Accomplishments that we're proud of
We're particularly proud of the time we managed to commit to building this program, given the level of experience we had going into this project as our first hackathon. Our algorithm operates efficiently, using as much information as we were able to incorporate from our limited dataset, and constraints on how we were able to access the data we had compiled. Since our algorithm can find the optimal position to send animals that are at risk due to their location in an overpopulated shelter, our program offers a solution to efficiently redistribute animals at the lowest cost, in order to prevent euthanization of animals, which was our primary goal behind this project.
What we learned
Aside from technical skills learned in the process of working on this project, we all learned how to work as a team on a large software project while under a strict time constraint. This was particularly important since we only began working on the project on the afternoon of the second day of the hackathon. In terms of technical skills, we all learned a lot about using APIs, json calls in python, and learning python much farther in depth than any of us previously had experience in. Additionally, this hackathon was the first time one of our team members had ever coded, and by the end of the project she had written the entire front end of the project and data visualization process.
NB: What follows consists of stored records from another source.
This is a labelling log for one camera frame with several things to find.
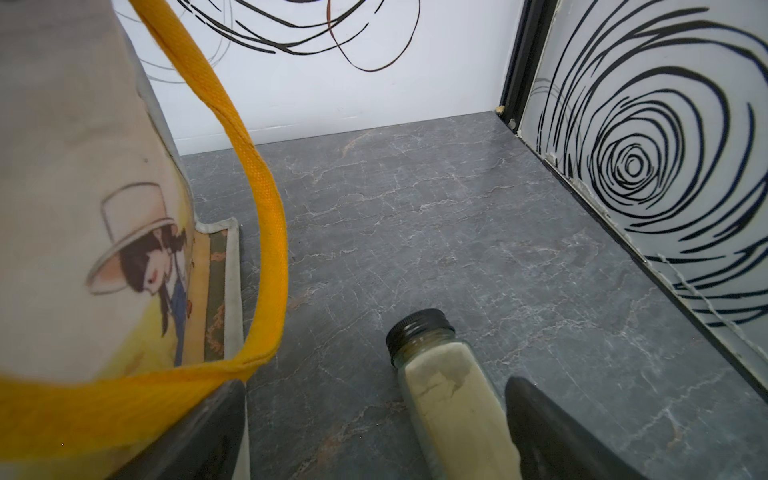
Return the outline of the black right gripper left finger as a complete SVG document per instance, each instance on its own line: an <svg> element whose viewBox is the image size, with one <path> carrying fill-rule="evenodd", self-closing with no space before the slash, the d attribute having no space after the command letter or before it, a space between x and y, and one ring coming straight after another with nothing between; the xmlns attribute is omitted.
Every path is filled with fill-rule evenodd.
<svg viewBox="0 0 768 480"><path fill-rule="evenodd" d="M245 384L227 381L111 477L231 479L245 426Z"/></svg>

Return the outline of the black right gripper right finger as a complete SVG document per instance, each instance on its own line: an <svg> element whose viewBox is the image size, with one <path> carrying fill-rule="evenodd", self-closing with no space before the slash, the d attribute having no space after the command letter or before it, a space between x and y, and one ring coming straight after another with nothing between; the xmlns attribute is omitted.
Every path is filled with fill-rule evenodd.
<svg viewBox="0 0 768 480"><path fill-rule="evenodd" d="M643 477L529 380L510 377L505 402L524 479Z"/></svg>

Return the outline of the cream canvas bag yellow handles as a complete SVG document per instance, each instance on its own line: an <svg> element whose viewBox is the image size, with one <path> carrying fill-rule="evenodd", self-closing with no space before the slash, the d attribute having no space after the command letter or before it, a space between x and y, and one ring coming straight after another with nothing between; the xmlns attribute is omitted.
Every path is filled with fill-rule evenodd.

What's next for Everybody Lives
We had a lot of other ideas that we came up with as a result of this project that we wanted to implement, but did not have the time nor resources available to work on. Specifically, there are numerous areas we would like to improve upon and we conceptualized numerous solutions to issues present in today's shelter management and systems. Overall, we envisioned a software program used by shelters across the country in order to streamline the data acquisition process, and share this data between shelters in order to coordinate animal transfers, and resource sharing to better serve animals at any shelter. The data acquisition process could be improved by developing an easy to use mobile or desktop app that allows to easily input information on new shelter arrivals which immediately is added to a nationally available dataset, which can be used to optimize transfers, resource sharing, and population distribution. Another potential contribution to our program would be to develop a type of transportation and ride-share system that would allow people traveling various distances to transport animals from shelter to shelter such that animals more suited to particular climates and regions would be likely to be adopted in these regions. This feature would be similar to an Uber pool system. Lastly, the most prominent method of improving our program would be to develop a more robust algorithm to run the optimization process, that incorporates more information on every animal, and makes more detailed optimization decisions based on larger input data sets. Additionally, a machine learning mechanism could be implemented in the algorithm in order to learn what situations warrant an animal transfer, from the perspective of the shelter, rather than only basing transfers on data alone. This would make the algorithm grow, learn and become more robust over time.